The Patriarch of Antioch and the clash between Moscow and Constantinople
by Vladimir Rozanskij

Today a Synod in Istanbul will decide on autocephaly to the Ukrainian Church, opposed by Moscow. The Church of Antioch is also advises against taking unilateral decisions. The risk of fracture in orthodox communion.


Moscow (AsiaNews) - Today, October 9, the Synod of Bishops of the Church of Constantinople opens, which will decide on the granting of the Tomos of autocephaly to the Ukrainians. From the perspective of the ecumenical patriarchate it would appear a foregone conclusion.

The question of Ukrainian autocephaly has been the main concern of the Orthodox universal communion for months and is undermining mutual relations.

On October 5th, the Synod of the Orthodox Church of Antioch, under the guidance of Patriarch John X (Yagizi), issued a statement. The text expresses great concern "for the actions that will lead to a change in the geography of the Orthodox Churches", and the regret for the unilateral readings of past history, which "fuel hostility and lead to division". The Synod declares itself therefore contrary to the "founding principles of a new Church in the canonical boundaries of patriarchates or existing autocephalous Churches, as a method for resolving conflicts in the Orthodox world that passes through a fait accompli".

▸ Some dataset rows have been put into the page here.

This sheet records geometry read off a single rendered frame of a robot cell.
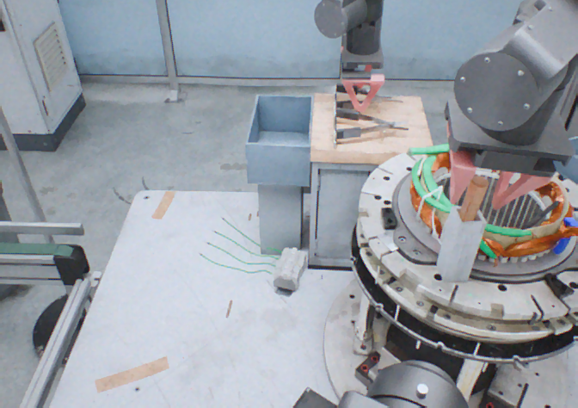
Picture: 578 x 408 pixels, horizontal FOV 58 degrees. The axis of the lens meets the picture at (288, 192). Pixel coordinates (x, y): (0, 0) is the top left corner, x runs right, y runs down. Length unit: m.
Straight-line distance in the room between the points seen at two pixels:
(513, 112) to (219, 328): 0.69
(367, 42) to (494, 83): 0.52
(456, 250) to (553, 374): 0.43
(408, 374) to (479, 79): 0.24
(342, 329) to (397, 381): 0.74
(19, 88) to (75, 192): 0.56
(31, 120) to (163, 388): 2.14
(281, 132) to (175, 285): 0.36
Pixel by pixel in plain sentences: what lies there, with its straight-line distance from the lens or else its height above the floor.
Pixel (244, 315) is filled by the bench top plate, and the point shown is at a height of 0.78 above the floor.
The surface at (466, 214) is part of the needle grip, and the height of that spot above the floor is 1.19.
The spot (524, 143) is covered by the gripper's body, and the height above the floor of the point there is 1.30.
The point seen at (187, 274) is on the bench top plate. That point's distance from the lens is 1.04.
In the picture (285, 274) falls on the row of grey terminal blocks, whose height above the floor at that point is 0.82.
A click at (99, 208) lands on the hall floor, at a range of 2.50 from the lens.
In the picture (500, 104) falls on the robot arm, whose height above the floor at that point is 1.37.
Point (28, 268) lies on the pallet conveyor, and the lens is 1.24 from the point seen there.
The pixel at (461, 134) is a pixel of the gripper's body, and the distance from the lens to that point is 0.47.
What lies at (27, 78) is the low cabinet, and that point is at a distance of 2.76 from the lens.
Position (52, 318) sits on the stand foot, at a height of 0.02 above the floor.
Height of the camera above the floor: 1.54
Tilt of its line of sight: 39 degrees down
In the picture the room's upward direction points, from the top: straight up

Of the five ancient patriarchates (Rome, Constantinople, Jerusalem, Alexandria and Antioch), the Syriac seat has always been the closest to the Russians, being the easternmost and historically the one that best benefited from the political and ecclesiastical protection of the patriarchate of Moscow during the long Ottoman domination. It is not surprising, therefore, that the antiochiens stand with the Russians in the ongoing conflict, even for ancient jealousies with the Ukrainians themselves. In the most convulsive periods of the history of these Churches, Kiev and Antioch have tried to influence the development of the Muscovite patriarchate in different directions, between the West and the East of the European Christian and Middle Eastern world.

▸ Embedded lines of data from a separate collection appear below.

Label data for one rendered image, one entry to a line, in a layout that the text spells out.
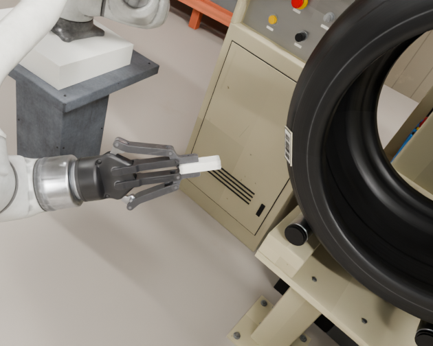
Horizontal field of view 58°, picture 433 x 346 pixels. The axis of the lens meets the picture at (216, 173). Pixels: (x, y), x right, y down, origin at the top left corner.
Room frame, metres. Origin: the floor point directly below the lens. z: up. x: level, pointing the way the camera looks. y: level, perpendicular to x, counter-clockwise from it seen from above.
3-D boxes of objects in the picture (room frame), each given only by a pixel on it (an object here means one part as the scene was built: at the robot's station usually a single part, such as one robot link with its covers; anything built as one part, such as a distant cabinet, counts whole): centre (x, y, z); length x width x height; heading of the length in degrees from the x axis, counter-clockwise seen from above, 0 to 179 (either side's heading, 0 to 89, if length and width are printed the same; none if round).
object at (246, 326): (0.89, -0.47, 0.01); 0.27 x 0.27 x 0.02; 66
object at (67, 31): (1.23, 0.70, 0.77); 0.22 x 0.18 x 0.06; 161
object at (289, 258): (0.70, -0.26, 0.84); 0.36 x 0.09 x 0.06; 156

John X and his bishops insist on the necessary "unanimous consent" of the Churches on the issues of autocephaly, and above all the need to obtain the approval of the "Mother Church". This issue is controversial because Kiev and Moscow have been competing for centuries as the "mother of the Russian cities" and the local Church. In the statements of the Syrian synod gathered in the monastery of Balamand, there is no shortage of warnings "not to be influenced by politics, or by racial or national issues". The Antiochens propose to reunite the leaders of the autocephalous Orthodox Churches, to resolve the issue in synod.

Commenting on these statements, one of the most acute observers of the Orthodox world, the Russian theologian Andrej Kuraev notes on his blog that "we cannot say at the borders over the centuries: stop there and do not move; within the patriarchal boundaries, various processes of ethnogenesis occur continuously ". Kuraev himself also notes that the Church of Antioch also belongs to that group of Churches that refused to go to the 2016 Pan-Orthodox Council of Crete, including Moscow itself.

The question is coming to a conclusion today with the Synod of the Bishops of Constantinople. Kuraev writes: "The question is only one: when the Moscow locomotive will collide with the Istanbul Express, shattering the Eucharistic cup, what other churches will have the courage to follow Moscow and break with Constantinople?".